— About this task —
Your answer must be an exact transcription of the data, with every picture omitted.

— Dataset content —
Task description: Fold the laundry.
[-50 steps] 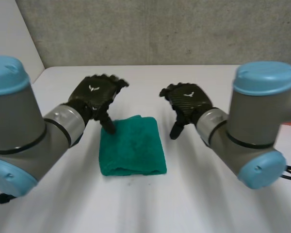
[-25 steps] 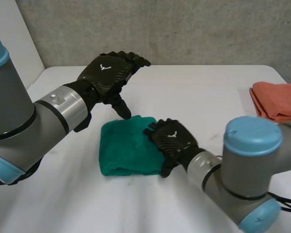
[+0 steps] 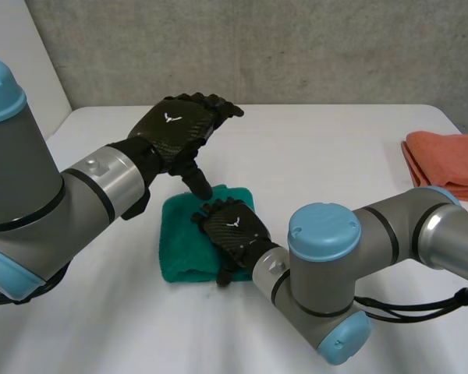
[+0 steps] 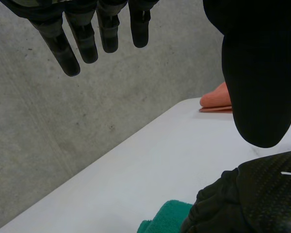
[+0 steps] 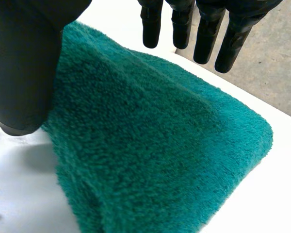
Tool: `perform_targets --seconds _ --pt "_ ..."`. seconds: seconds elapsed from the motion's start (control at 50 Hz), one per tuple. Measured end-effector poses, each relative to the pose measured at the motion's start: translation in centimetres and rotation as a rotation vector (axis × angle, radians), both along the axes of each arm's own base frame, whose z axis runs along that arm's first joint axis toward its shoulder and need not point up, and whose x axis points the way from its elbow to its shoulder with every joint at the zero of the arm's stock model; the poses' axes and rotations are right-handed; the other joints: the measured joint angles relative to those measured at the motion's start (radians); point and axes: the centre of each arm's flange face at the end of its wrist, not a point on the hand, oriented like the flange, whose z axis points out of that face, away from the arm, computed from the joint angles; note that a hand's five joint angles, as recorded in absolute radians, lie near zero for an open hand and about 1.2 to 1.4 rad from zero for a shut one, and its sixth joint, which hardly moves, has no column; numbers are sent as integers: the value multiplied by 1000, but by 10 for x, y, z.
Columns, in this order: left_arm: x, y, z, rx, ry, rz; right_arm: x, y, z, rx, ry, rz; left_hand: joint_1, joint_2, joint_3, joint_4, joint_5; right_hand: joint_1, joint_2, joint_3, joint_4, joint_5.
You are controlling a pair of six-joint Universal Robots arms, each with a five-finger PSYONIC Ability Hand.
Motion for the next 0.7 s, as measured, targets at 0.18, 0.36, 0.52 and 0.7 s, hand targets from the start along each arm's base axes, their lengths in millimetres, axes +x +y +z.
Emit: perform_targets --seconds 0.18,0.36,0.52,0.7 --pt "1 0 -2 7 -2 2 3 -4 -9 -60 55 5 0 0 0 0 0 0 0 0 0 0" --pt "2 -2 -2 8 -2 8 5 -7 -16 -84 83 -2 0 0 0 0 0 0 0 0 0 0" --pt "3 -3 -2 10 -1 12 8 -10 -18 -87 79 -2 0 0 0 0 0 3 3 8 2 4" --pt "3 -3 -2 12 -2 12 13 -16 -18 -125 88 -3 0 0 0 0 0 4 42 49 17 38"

— Exercise response —
Task description: Fold the laundry.
[-50 steps] 
[-25 steps] 
[+0 steps] 
[+0 steps] 
[+0 steps] 
Tool: `perform_targets --seconds _ --pt "_ ..."`. seconds: seconds elapsed from the motion's start (control at 50 Hz), one per tuple. Measured end-effector poses, each relative to the pose measured at the motion's start: translation in centimetres and rotation as a rotation vector (axis × angle, radians), both along the axes of each arm's own base frame, whose z axis runs along that arm's first joint axis toward its shoulder and need not point up, and whose x axis points the way from its elbow to its shoulder with every joint at the zero of the arm's stock model; the poses' axes and rotations are right-handed; the other joints: the measured joint angles relative to those measured at the motion's start (radians); point and axes: the centre of each arm's flange face at the end of its wrist, not a point on the hand, oriented like the flange, whose z axis points out of that face, away from the arm, computed from the joint angles; note that a hand's five joint angles, as recorded in absolute radians, lie near zero for an open hand and about 1.2 to 1.4 rad from zero for a shut one, and its sixth joint, which hardly moves, has no column; numbers are sent as integers: the value multiplied by 1000, but by 10 for x, y, z.
Columns, in this order: left_arm: x, y, z, rx, ry, rz; right_arm: x, y, z, rx, ry, rz; left_hand: joint_1, joint_2, joint_3, joint_4, joint_5; right_hand: joint_1, joint_2, joint_3, joint_4, joint_5.
You are controlling a pair of six-joint Universal Robots arms, each with a five-finger PSYONIC Ability Hand.
Motion for the next 0.7 s, as measured, targets at 0.18, 0.36, 0.52 and 0.7 s, hand targets from the start along each arm's base axes, their lengths in millimetres, axes +x +y +z.
Emit: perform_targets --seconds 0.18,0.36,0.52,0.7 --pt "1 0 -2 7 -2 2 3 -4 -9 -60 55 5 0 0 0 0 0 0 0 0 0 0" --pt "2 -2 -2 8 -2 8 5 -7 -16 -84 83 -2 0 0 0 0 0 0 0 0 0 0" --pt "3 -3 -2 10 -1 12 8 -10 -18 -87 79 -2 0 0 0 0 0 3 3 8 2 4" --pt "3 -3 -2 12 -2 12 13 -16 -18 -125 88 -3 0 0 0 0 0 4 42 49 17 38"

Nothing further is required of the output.